**WHAT IS EXPECTED:**
Copy all lines in the material holding the string "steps".

**COLLECTED DATA:**
——————————

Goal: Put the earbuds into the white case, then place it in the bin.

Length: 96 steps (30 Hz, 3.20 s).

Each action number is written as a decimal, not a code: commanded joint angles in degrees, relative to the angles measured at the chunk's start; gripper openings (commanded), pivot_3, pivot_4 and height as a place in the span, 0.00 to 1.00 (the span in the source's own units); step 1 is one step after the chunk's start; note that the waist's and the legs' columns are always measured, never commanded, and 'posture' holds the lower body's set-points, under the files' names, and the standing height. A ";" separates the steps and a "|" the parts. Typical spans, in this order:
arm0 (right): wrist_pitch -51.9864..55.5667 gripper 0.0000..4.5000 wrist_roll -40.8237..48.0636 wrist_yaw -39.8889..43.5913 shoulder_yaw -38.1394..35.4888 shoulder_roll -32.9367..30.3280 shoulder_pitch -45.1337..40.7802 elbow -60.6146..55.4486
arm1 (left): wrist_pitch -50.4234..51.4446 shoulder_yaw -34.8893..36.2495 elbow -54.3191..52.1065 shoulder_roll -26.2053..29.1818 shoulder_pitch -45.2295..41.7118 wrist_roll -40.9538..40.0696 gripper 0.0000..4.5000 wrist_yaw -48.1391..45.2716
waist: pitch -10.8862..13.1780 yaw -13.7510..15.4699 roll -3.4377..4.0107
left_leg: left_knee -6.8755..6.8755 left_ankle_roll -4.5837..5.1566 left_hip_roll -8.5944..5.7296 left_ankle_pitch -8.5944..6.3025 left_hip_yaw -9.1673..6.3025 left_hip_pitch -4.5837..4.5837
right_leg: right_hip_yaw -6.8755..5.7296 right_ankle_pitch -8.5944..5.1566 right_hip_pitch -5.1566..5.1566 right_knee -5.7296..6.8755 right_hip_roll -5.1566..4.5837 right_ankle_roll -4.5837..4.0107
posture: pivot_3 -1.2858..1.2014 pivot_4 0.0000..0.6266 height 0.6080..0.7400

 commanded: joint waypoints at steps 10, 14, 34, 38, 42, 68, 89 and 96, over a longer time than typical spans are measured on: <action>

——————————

**OUTPUT BELOW:**
Length: 96 steps (30 Hz, 3.20 s).
Each action number is written as a decimal, not a code: commanded joint angles in degrees, relative to the angles measured at the chunk's start; gripper openings (commanded), pivot_3, pivot_4 and height as a place in the span, 0.00 to 1.00 (the span in the source's own units); step 1 is one step after the chunk's start; note that the waist's and the legs' columns are always measured, never commanded, and 'posture' holds the lower body's set-points, under the files' names, and the standing height. A ";" separates the steps and a "|" the parts. Typical spans, in this order:
 commanded: joint waypoints at steps 10, 14, 34, 38, 42, 68, 89 and 96, over a longer time than typical spans are measured on: <action>

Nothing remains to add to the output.